Sedangkan ekspor sektor industri tahun lalu naik 6,1%, tahun ini turun 6,0%; ekspor sektor pertambangan yang tahun lalu naik 39,5%, tahun ini turun 13,3%. Adapun ekspor sektor migas yang tahun lalu naik 9,1%, tahun ini turun 14,4%.
“Pelemahan kinerja ekspor Januari-Februari 2019 disebabkan faktor tekanan harga beberapa komoditas utama Indonesia di pasar internasional, seperti batu bara dan minyak sawit (CPO), meskipun volume ekspornya mengalami peningkatan. Oleh karena itu, strategi peningkatan ekspor fokus pada ekspor produk bernilai tambah tinggi dan berdaya saing,” lanjut Mendag.
Selain itu, secara keseluruhan penurunan ekspor nonmigas selama periode Januari-Februari 2019 juga dipicu melemahnya ekspor ke sepuluh besar pasar, kecuali ke Korea Selatan dan Vietnam yang naik, masing-masing sebesar 13,8% dan 25,2%.
Adapun nilai ekspor nonmigas ke pasar di urutan sepuluh besar mencapai USD 16,5 miliar atau turun 8,1%. Hal ini menyebabkan kontribusi sepuluh besar pasar mengalami penurunan dari 69,0% menjadi 68,2% dari total ekspor nonmigas.
Impor Januari-Februari 2019 Menurun
Impor selama Februari 2019 mencapai US$ 12,2 miliar atau turun 13,98% dibandingkan Februari 2018. Dengan demikian, tercatat bahwa selama 2 bulan pertama 2019, total impor Indonesia mencapai US$ 27,2 miliar atau menurun 7,8% dari total impor Januari-Februari 2018 yang mencapai US$ 29,5 miliar.
“Penurunan impor Januari-Februari 2019 ini terjadi setelah pada periode yang sama selama dua tahun sebelumnya mengalami kenaikan.

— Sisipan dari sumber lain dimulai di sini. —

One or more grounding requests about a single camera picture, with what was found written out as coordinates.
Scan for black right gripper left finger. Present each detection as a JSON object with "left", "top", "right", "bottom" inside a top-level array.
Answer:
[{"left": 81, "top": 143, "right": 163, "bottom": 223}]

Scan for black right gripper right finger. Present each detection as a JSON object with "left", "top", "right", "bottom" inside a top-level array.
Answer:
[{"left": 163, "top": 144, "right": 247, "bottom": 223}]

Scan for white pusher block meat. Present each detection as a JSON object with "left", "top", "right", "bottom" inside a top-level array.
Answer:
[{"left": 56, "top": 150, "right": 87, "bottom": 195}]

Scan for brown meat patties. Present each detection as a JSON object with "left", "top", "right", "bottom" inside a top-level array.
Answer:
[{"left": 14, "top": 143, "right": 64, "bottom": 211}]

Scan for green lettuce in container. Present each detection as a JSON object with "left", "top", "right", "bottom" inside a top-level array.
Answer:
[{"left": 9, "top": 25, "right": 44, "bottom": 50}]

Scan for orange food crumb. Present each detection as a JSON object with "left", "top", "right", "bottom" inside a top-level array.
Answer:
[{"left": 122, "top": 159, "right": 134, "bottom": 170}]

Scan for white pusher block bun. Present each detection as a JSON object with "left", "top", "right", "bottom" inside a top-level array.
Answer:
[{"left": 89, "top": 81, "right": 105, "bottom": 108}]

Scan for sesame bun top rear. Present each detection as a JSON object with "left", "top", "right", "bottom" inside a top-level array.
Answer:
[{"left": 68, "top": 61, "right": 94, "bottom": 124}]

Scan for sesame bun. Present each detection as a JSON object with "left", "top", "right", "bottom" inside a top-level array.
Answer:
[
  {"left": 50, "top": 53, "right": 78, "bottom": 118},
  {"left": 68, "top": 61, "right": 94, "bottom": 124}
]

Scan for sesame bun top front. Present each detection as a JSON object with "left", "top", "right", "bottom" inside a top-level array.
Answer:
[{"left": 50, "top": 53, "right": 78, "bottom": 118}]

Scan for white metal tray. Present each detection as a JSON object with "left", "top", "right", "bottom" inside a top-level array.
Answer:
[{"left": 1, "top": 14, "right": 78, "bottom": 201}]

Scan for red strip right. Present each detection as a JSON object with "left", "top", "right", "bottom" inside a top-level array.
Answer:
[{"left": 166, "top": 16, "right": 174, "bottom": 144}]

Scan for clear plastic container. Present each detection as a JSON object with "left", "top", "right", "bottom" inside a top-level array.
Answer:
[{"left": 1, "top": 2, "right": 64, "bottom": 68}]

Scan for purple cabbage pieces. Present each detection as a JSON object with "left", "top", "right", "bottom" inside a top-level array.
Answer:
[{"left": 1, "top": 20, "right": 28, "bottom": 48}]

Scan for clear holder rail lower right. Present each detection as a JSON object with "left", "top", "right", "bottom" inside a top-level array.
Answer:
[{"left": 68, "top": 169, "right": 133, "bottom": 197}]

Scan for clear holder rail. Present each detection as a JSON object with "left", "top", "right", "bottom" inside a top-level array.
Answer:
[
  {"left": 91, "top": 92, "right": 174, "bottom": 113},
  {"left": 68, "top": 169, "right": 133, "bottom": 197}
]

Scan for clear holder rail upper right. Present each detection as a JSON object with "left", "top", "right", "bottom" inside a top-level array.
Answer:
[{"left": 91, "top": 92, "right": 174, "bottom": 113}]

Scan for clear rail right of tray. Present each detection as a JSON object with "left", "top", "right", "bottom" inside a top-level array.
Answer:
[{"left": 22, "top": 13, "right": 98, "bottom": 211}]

Impor pada Januari-Februari 2018 meningkat 26,4% dan pada 2017 naik 13,0%,” ungkap Mendag.

Sumber : Katadata
Penurunan impor tersebut disebabkan penurunan permintaan impor seluruh golongan barang, yaitu impor barang konsumsi turun sebesar 18,8%, impor bahan baku/penolong turun 7,6%, dan impor barang modal turun 2,3%.
Adapun barang konsumsi yang impornya mengalami penurunan signifikan antara lain alat angkutan bukan untuk industri (-54,7%), bahan bakar dan pelumas (-26,3%), dan mobil penumpang (-25,5%).